Read Indias Blancas - La vuelta del Ranquel Online
Authors: Florencia Bonelli
Tags: #novela histórica
Sobrevino una pausa en la cual Laura se debatió en confesar a Eduarda Mansilla su historia. Desistió finalmente. No se trataba de un acto de desconfianza sino de la necesidad de proteger a Nahueltruz.
—Mario Javier me dijo que a fines de junio estará lista la edición de
Lucía Miranda
y
El médico de San Luis
—comentó Laura, y Eduarda ensayó una mueca de fastidio—. ¿Qué sucede?
—¿Cuándo te avendrás a confesarme que la Editora del Plata es de tu propiedad?
Laura sonrió con picardía.
—Tú y yo somos iguales —aseguró Eduarda.
—¿Iguales, cuando no te llego a los talones?

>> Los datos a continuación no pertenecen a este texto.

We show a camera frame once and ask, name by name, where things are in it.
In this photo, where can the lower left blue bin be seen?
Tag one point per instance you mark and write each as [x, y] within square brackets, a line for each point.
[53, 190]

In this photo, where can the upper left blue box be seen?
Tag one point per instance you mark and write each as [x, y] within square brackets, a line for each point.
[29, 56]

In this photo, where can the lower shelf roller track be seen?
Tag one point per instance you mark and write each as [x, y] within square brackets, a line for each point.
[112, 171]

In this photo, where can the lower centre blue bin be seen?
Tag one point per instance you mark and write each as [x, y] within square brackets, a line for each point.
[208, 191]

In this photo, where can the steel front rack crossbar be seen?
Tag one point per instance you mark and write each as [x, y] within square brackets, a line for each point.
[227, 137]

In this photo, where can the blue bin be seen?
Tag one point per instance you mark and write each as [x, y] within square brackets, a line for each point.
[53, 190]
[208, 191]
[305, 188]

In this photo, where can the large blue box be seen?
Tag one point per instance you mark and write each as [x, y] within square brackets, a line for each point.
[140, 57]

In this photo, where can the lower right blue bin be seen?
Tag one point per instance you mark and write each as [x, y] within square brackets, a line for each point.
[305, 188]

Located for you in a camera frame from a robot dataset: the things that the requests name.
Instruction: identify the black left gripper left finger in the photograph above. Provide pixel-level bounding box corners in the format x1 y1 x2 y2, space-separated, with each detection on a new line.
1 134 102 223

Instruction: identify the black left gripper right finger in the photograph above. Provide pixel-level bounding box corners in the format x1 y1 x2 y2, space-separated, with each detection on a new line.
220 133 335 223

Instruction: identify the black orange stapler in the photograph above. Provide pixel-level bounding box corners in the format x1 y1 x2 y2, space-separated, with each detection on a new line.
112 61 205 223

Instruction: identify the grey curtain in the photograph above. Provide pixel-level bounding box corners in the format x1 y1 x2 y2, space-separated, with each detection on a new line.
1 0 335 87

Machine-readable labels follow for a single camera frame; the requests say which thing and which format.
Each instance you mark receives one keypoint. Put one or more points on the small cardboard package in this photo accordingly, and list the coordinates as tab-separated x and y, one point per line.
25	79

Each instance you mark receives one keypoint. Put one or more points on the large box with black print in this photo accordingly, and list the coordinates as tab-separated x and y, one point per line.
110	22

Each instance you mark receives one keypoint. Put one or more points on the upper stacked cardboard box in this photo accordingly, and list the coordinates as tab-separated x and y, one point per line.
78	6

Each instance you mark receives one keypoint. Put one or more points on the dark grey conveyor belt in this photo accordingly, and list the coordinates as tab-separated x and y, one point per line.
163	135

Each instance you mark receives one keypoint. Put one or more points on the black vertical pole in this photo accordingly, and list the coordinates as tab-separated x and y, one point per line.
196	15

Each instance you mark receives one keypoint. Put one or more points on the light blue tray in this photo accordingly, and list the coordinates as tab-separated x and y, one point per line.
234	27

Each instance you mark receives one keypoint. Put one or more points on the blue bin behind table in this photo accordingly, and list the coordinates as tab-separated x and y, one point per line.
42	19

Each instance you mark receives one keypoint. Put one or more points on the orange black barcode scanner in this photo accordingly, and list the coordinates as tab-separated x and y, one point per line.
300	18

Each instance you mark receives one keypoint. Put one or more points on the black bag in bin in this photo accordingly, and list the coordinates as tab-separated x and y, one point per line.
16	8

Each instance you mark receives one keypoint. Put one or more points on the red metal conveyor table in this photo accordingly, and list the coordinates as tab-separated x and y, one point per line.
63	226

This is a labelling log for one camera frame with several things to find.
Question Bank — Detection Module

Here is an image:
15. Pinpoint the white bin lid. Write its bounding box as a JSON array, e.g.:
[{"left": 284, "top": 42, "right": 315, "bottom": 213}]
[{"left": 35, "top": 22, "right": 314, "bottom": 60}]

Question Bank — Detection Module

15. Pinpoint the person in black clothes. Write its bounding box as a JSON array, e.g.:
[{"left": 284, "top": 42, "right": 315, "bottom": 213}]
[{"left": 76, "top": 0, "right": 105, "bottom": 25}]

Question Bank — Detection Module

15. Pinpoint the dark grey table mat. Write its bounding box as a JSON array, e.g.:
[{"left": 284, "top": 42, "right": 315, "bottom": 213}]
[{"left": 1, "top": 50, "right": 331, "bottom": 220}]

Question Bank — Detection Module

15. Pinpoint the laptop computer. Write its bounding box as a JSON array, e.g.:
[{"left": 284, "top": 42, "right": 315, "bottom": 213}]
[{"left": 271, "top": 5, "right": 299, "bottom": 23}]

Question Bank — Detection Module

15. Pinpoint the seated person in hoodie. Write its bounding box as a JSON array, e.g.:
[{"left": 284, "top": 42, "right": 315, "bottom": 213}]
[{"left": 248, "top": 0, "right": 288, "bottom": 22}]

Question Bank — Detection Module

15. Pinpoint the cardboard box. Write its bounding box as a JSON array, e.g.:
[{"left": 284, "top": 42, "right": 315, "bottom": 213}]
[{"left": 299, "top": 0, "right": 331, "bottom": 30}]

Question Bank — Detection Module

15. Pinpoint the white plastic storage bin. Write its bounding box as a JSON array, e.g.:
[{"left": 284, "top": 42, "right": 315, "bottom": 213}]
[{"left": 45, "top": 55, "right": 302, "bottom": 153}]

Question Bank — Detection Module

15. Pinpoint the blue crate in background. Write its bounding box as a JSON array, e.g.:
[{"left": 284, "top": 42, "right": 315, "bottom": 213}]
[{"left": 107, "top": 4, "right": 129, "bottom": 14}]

—Iguales. Es nuestra naturaleza escandalizar, romper cánones y moldes, y por eso vamos a sufrir. Pero nada se puede contra la naturaleza, siempre encuentra su camino aunque uno mismo la combata.

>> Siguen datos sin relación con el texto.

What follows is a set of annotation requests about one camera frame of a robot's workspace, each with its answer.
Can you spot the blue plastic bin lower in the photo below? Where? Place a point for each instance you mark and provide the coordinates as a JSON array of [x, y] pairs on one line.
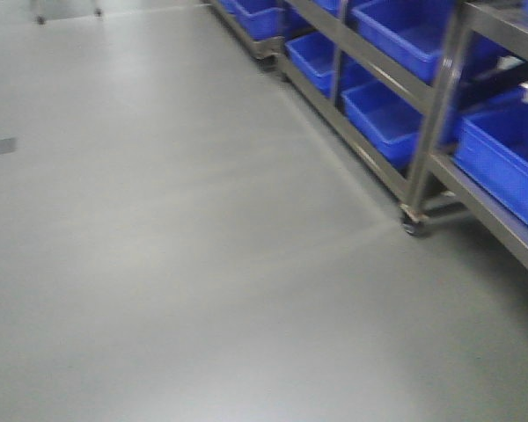
[[391, 125]]

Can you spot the stainless steel shelf rack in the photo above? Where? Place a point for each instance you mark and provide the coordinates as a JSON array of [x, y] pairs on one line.
[[335, 21]]

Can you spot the blue plastic bin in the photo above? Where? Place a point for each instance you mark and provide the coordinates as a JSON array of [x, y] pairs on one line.
[[264, 19], [405, 39], [493, 149], [391, 125]]

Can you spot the blue plastic bin near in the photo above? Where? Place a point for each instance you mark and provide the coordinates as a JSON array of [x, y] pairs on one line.
[[493, 149]]

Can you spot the blue plastic bin upper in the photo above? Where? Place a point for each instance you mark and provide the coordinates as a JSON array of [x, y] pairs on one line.
[[405, 39]]

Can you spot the blue bin far left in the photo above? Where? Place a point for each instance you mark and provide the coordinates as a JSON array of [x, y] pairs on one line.
[[313, 55]]

—No sé si es propio de mi naturaleza escandalizar; probablemente lo sea en el sentido que no acepto que mi vida transcurra en la misma pasividad, sumisión y ociosidad que las de mi abuela, mis tías y mi madre. Las mujeres somos como adornos en una sala, puestas allí para embellecer, pero no servimos para nada.
Laura pareció meditar sus próximas palabras; cuando habló, lo hizo con menos ímpetu.
—A veces me pregunto cuál es el sentido de lo que nos rodea, el sentido del mundo mismo, me refiero. Para qué existimos, por qué algunos son sanos y otros enfermos, algunos ricos y muchos pobres, pocos felices y la mayoría desdichados. ¿Cuál es el misterio sobrenatural que da sentido a este mundo tan tangible y real, tan injusto y alejado de todo cuanto pregona nuestra religión? A pesar de estas preguntas (que sé, nunca responderé satisfactoriamente), no me desanimo; por el contrario, experimento una arrolladora necesidad de hacer obras que perduren, obras cuyos frutos sean apreciados y beneficien a generaciones futuras, y no me refiero a un mantel bordado que forme parte del
trousseau
de mi nieta.
—Algunos te tildarían de vanidosa y ambiciosa —acicateó Eduarda.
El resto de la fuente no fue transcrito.